Set down all of the data exactly as it appears.

Provided data
- Opening Delimiter -

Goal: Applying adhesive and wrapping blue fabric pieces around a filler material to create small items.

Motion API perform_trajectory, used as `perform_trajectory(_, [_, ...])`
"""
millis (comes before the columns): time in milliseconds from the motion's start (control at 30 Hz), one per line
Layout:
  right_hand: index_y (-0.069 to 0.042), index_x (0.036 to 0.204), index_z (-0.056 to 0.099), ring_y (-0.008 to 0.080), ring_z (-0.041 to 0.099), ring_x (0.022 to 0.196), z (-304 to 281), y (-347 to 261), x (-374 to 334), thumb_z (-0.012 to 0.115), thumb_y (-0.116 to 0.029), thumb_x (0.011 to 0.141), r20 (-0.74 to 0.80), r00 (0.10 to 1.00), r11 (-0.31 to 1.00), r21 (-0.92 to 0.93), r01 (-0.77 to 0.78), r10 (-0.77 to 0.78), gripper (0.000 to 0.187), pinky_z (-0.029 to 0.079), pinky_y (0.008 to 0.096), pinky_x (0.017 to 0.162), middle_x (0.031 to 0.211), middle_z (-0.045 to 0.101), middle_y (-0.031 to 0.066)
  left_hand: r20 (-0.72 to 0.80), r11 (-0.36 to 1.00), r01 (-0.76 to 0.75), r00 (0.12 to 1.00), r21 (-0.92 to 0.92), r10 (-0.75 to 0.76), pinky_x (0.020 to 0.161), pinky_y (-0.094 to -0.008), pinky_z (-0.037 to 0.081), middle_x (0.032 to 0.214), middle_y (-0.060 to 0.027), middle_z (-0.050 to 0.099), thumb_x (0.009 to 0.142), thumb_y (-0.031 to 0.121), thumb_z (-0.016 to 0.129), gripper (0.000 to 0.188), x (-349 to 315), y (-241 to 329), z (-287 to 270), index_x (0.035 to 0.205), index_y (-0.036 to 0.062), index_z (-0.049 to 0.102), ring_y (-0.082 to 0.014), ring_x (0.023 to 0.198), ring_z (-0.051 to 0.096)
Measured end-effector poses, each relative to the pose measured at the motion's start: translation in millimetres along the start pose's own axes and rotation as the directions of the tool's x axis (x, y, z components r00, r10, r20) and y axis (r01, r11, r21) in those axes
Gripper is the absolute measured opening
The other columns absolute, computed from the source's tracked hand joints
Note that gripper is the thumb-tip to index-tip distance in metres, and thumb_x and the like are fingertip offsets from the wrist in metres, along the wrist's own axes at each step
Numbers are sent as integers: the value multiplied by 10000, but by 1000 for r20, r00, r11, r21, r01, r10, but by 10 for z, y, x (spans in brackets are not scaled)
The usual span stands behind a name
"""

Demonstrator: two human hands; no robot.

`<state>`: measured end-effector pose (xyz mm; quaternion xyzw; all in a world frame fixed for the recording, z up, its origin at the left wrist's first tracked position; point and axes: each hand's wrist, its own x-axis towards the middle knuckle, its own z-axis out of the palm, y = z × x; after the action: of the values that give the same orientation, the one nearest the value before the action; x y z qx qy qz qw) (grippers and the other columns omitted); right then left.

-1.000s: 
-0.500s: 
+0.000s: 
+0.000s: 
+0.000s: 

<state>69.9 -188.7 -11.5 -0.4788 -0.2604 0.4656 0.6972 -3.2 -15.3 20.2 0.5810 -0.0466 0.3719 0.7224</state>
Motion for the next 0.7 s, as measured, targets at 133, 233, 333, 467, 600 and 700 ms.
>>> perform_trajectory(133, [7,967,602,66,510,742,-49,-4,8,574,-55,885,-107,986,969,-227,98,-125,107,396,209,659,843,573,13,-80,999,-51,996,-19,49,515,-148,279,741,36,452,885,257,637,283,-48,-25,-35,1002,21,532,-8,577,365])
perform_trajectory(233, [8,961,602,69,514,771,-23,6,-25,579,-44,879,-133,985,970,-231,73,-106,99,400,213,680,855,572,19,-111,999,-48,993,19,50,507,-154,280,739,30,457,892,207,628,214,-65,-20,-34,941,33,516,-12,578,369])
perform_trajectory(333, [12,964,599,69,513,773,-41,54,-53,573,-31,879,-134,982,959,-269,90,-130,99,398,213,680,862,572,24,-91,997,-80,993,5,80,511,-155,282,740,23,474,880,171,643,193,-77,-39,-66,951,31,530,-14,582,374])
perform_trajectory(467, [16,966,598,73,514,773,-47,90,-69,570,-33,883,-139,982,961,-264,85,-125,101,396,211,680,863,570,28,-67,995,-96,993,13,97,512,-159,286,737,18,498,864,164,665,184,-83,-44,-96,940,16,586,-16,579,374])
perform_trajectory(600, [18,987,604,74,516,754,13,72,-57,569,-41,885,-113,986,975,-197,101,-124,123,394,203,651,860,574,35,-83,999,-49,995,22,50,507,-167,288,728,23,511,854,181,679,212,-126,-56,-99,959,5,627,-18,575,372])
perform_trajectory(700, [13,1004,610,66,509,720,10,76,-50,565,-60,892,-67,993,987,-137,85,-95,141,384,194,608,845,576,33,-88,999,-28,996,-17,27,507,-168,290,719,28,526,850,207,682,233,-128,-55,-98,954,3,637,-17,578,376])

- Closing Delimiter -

Output of the task
Goal: Applying adhesive and wrapping blue fabric pieces around a filler material to create small items.

Motion API perform_trajectory, used as `perform_trajectory(_, [_, ...])`
"""
millis (comes before the columns): time in milliseconds from the motion's start (control at 30 Hz), one per line
Layout:
  right_hand: index_y (-0.069 to 0.042), index_x (0.036 to 0.204), index_z (-0.056 to 0.099), ring_y (-0.008 to 0.080), ring_z (-0.041 to 0.099), ring_x (0.022 to 0.196), z (-304 to 281), y (-347 to 261), x (-374 to 334), thumb_z (-0.012 to 0.115), thumb_y (-0.116 to 0.029), thumb_x (0.011 to 0.141), r20 (-0.74 to 0.80), r00 (0.10 to 1.00), r11 (-0.31 to 1.00), r21 (-0.92 to 0.93), r01 (-0.77 to 0.78), r10 (-0.77 to 0.78), gripper (0.000 to 0.187), pinky_z (-0.029 to 0.079), pinky_y (0.008 to 0.096), pinky_x (0.017 to 0.162), middle_x (0.031 to 0.211), middle_z (-0.045 to 0.101), middle_y (-0.031 to 0.066)
  left_hand: r20 (-0.72 to 0.80), r11 (-0.36 to 1.00), r01 (-0.76 to 0.75), r00 (0.12 to 1.00), r21 (-0.92 to 0.92), r10 (-0.75 to 0.76), pinky_x (0.020 to 0.161), pinky_y (-0.094 to -0.008), pinky_z (-0.037 to 0.081), middle_x (0.032 to 0.214), middle_y (-0.060 to 0.027), middle_z (-0.050 to 0.099), thumb_x (0.009 to 0.142), thumb_y (-0.031 to 0.121), thumb_z (-0.016 to 0.129), gripper (0.000 to 0.188), x (-349 to 315), y (-241 to 329), z (-287 to 270), index_x (0.035 to 0.205), index_y (-0.036 to 0.062), index_z (-0.049 to 0.102), ring_y (-0.082 to 0.014), ring_x (0.023 to 0.198), ring_z (-0.051 to 0.096)
Measured end-effector poses, each relative to the pose measured at the motion's start: translation in millimetres along the start pose's own axes and rotation as the directions of the tool's x axis (x, y, z components r00, r10, r20) and y axis (r01, r11, r21) in those axes
Gripper is the absolute measured opening
The other columns absolute, computed from the source's tracked hand joints
Note that gripper is the thumb-tip to index-tip distance in metres, and thumb_x and the like are fingertip offsets from the wrist in metres, along the wrist's own axes at each step
Numbers are sent as integers: the value multiplied by 10000, but by 1000 for r20, r00, r11, r21, r01, r10, but by 10 for z, y, x (spans in brackets are not scaled)
The usual span stands behind a name
"""

Demonstrator: two human hands; no robot.

`<state>`: measured end-effector pose (xyz mm; quaternion xyzw; all in a world frame fixed for the recording, z up, its origin at the left wrist's first tracked position; point and axes: each hand's wrist, its own x-axis towards the middle knuckle, its own z-axis out of the palm, y = z × x; after the action: of the values that give the same orientation, the one nearest the value before the action; x y z qx qy qz qw) (grippers and the other columns omitted); right then left.

-1.000s: 
-0.500s: 
+0.000s: 
+0.000s: 
+0.000s: 

<state>69.9 -188.7 -11.5 -0.4788 -0.2604 0.4656 0.6972 -3.2 -15.3 20.2 0.5810 -0.0466 0.3719 0.7224</state>
Motion for the next 0.7 s, as measured, targets at 133, 233, 333, 467, 600 and 700 ms.
>>> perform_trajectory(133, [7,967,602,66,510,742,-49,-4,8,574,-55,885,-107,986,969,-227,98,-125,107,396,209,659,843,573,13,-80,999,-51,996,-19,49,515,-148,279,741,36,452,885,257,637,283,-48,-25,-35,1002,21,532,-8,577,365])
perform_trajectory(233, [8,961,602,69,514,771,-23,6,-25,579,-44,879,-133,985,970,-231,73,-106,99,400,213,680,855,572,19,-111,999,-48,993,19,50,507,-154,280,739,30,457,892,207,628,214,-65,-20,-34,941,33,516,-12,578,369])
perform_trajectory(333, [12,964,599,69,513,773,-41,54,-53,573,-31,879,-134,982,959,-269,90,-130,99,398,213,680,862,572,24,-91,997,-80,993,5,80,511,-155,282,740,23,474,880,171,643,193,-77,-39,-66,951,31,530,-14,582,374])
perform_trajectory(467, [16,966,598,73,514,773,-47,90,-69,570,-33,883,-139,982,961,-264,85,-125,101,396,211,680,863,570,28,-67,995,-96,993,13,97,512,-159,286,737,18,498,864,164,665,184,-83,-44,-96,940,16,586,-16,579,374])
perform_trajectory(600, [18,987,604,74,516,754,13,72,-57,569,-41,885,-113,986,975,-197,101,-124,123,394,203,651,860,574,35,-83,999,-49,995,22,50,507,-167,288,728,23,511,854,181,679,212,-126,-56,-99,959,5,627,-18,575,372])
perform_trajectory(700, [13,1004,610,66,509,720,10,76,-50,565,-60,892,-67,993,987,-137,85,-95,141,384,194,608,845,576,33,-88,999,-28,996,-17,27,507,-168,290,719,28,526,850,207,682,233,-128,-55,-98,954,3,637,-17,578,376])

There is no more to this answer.